## TASK DIRECTIONS
Quote all of the data exactly as given. Skip every picture it contains.

## STORED DATA

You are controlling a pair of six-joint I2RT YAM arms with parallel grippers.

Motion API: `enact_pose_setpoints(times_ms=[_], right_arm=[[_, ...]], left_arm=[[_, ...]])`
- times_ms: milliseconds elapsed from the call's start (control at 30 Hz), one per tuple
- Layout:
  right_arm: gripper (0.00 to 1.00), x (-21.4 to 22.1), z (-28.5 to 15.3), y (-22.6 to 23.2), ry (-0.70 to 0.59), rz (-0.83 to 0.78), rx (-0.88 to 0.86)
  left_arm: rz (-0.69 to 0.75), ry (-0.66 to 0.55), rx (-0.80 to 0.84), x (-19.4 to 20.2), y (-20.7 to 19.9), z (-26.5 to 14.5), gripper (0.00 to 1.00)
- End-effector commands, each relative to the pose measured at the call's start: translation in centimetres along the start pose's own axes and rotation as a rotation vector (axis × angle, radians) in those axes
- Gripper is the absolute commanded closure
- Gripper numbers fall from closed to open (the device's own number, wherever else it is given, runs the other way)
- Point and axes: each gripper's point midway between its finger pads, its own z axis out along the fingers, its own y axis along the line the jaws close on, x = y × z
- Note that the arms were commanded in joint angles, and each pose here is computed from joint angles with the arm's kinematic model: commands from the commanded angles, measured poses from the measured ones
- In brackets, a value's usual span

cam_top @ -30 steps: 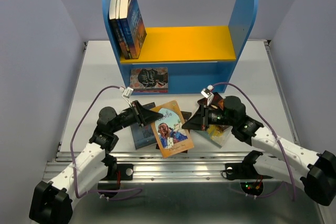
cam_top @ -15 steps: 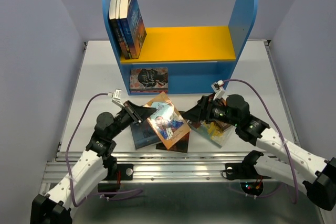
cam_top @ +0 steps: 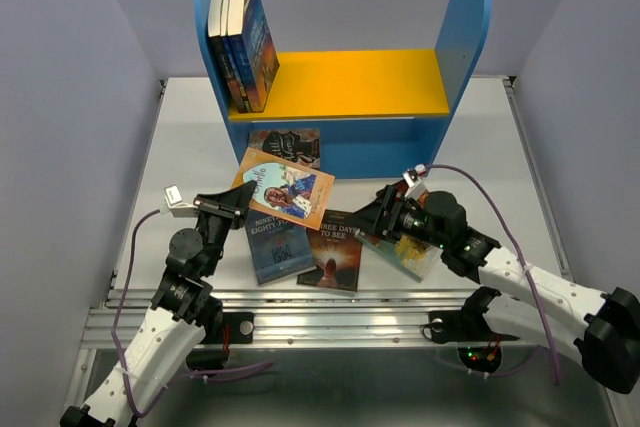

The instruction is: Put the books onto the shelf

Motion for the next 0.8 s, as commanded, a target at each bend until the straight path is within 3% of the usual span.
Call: enact_pose_setpoints(times_ms=[0,300,767], right_arm=[[0.00,-1.2,0.7,4.9,-0.054,-0.002,-0.183],[0.00,-1.5,2.6,8.2,-0.116,0.034,-0.298],[0.00,-4.7,6.8,10.6,-0.285,0.100,-0.224]], left_arm=[[-0.078,-0.107,0.049,-2.3,-2.5,0.1,1.00],[-0.078,-0.104,0.045,-2.2,-2.5,0.1,1.00],[-0.121,-0.103,0.087,-2.2,-3.0,-0.6,1.00]])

## RESPONSE TO THIS TASK
You are controlling a pair of six-joint I2RT YAM arms with parallel grippers.

Motion API: `enact_pose_setpoints(times_ms=[_], right_arm=[[_, ...]], left_arm=[[_, ...]])`
- times_ms: milliseconds elapsed from the call's start (control at 30 Hz), one per tuple
- Layout:
  right_arm: gripper (0.00 to 1.00), x (-21.4 to 22.1), z (-28.5 to 15.3), y (-22.6 to 23.2), ry (-0.70 to 0.59), rz (-0.83 to 0.78), rx (-0.88 to 0.86)
  left_arm: rz (-0.69 to 0.75), ry (-0.66 to 0.55), rx (-0.80 to 0.84), x (-19.4 to 20.2), y (-20.7 to 19.9), z (-26.5 to 14.5), gripper (0.00 to 1.00)
- End-effector commands, each relative to the pose measured at the call's start: translation in centimetres along the start pose's own axes and rotation as a rotation vector (axis × angle, radians) in those axes
- Gripper is the absolute commanded closure
- Gripper numbers fall from closed to open (the device's own number, wherever else it is given, runs the other way)
- Point and axes: each gripper's point midway between its finger pads, its own z axis out along the fingers, its own y axis along the line the jaws close on, x = y × z
- Note that the arms were commanded in joint angles, and each pose here is computed from joint angles with the arm's kinematic model: commands from the commanded angles, measured poses from the measured ones
- In brackets, a value's usual span

cam_top @ -30 steps: 
cam_top @ -15 steps: 
cam_top @ +0 steps: 

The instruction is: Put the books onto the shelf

Motion for the next 0.8 s, as commanded, a target at each bend until the straight path is within 3% of the usual span.
Call: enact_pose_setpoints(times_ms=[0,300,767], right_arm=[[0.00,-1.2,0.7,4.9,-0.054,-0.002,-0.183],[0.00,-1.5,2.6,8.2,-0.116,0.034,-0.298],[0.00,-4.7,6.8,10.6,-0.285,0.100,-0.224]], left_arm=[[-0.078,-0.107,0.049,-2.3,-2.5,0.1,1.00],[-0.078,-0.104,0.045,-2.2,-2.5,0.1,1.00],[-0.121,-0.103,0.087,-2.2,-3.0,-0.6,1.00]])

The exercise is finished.